#### Goal of the exercise
Report every line of the records below that includes the string "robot".

Segment Open

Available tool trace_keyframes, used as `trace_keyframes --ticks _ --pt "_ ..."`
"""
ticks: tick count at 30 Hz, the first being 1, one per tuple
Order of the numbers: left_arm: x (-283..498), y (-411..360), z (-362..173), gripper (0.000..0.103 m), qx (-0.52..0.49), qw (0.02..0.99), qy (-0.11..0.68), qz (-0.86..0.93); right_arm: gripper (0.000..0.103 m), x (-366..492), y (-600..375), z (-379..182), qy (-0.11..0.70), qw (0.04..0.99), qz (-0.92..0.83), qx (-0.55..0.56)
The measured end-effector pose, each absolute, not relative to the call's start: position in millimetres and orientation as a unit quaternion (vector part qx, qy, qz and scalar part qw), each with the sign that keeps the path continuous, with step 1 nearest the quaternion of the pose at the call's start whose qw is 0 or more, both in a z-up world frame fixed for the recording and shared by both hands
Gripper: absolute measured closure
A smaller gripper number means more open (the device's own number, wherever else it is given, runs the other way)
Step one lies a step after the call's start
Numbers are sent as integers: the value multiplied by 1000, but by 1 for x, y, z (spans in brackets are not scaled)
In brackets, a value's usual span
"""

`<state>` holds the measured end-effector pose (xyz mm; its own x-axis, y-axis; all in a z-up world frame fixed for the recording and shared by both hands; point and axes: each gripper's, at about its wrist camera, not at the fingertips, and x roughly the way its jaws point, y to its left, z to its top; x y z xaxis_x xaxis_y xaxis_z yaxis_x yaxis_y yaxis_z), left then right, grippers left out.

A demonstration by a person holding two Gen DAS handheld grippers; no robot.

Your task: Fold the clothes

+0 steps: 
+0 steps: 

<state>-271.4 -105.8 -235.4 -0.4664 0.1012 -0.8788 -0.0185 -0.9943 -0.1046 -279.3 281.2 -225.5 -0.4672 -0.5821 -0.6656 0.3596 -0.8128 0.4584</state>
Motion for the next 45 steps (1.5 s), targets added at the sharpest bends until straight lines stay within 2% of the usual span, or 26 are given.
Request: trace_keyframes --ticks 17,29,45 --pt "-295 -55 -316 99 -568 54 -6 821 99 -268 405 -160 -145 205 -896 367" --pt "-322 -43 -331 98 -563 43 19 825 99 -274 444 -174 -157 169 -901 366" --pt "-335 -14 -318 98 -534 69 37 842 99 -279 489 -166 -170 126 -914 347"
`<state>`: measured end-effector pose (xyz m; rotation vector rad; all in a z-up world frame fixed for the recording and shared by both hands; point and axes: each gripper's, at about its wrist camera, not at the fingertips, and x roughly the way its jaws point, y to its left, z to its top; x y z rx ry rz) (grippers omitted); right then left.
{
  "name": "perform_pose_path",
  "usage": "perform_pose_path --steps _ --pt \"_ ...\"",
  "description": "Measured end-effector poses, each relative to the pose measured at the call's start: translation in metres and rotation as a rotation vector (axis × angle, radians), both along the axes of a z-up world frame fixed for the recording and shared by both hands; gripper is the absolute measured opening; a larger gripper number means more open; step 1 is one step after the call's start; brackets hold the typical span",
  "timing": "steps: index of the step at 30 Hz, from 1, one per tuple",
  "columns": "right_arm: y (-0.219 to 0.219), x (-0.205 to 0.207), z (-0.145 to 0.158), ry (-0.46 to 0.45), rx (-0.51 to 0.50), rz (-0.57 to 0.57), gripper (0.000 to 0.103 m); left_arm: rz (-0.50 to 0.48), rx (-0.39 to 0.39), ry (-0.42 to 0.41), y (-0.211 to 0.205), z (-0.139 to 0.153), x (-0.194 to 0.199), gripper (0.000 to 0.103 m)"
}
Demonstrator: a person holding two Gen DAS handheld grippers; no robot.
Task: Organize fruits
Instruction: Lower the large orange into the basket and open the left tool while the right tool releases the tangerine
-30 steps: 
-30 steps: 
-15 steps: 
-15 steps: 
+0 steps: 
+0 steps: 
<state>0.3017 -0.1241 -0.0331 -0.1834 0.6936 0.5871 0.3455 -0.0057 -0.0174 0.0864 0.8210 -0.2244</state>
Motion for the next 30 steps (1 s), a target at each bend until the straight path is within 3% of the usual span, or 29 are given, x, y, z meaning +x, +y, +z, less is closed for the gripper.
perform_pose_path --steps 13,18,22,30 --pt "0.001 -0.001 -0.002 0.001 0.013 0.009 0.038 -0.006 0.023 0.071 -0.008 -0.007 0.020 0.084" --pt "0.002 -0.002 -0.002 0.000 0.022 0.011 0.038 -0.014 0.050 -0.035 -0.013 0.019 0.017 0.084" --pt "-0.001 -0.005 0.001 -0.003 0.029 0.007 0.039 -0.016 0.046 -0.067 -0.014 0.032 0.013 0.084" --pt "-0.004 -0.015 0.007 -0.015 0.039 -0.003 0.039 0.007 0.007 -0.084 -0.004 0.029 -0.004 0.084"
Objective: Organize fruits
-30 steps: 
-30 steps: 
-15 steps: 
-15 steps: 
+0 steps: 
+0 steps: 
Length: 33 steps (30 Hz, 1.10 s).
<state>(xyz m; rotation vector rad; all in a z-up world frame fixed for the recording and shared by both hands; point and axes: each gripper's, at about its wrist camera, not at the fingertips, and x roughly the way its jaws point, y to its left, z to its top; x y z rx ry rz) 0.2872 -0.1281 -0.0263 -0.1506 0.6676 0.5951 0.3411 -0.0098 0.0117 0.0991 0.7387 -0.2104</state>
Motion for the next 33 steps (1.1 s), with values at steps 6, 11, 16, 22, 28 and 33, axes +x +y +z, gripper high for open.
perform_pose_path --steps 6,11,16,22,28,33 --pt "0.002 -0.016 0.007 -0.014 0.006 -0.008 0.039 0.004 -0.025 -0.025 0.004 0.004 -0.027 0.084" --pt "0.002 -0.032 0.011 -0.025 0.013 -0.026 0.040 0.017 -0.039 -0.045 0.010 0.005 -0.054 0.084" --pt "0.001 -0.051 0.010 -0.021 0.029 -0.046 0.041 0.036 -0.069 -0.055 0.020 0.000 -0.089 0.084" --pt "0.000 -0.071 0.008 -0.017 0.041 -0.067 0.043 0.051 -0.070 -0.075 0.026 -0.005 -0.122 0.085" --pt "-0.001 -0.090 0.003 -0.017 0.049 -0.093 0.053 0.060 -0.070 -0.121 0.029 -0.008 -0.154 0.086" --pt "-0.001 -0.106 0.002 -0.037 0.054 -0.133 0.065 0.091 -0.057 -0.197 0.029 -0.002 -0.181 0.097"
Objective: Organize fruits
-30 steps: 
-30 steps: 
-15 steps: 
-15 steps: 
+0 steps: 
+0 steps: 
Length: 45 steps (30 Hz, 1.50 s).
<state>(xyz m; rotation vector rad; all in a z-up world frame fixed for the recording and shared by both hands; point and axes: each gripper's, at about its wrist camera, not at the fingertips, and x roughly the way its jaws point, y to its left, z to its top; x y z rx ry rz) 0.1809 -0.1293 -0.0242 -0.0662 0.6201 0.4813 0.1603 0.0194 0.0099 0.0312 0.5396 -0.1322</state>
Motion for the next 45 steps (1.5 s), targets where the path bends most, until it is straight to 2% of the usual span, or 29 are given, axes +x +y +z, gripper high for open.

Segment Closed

#### Solution below
A demonstration by a person holding two Gen DAS handheld grippers; no robot.
Demonstrator: a person holding two Gen DAS handheld grippers; no robot.

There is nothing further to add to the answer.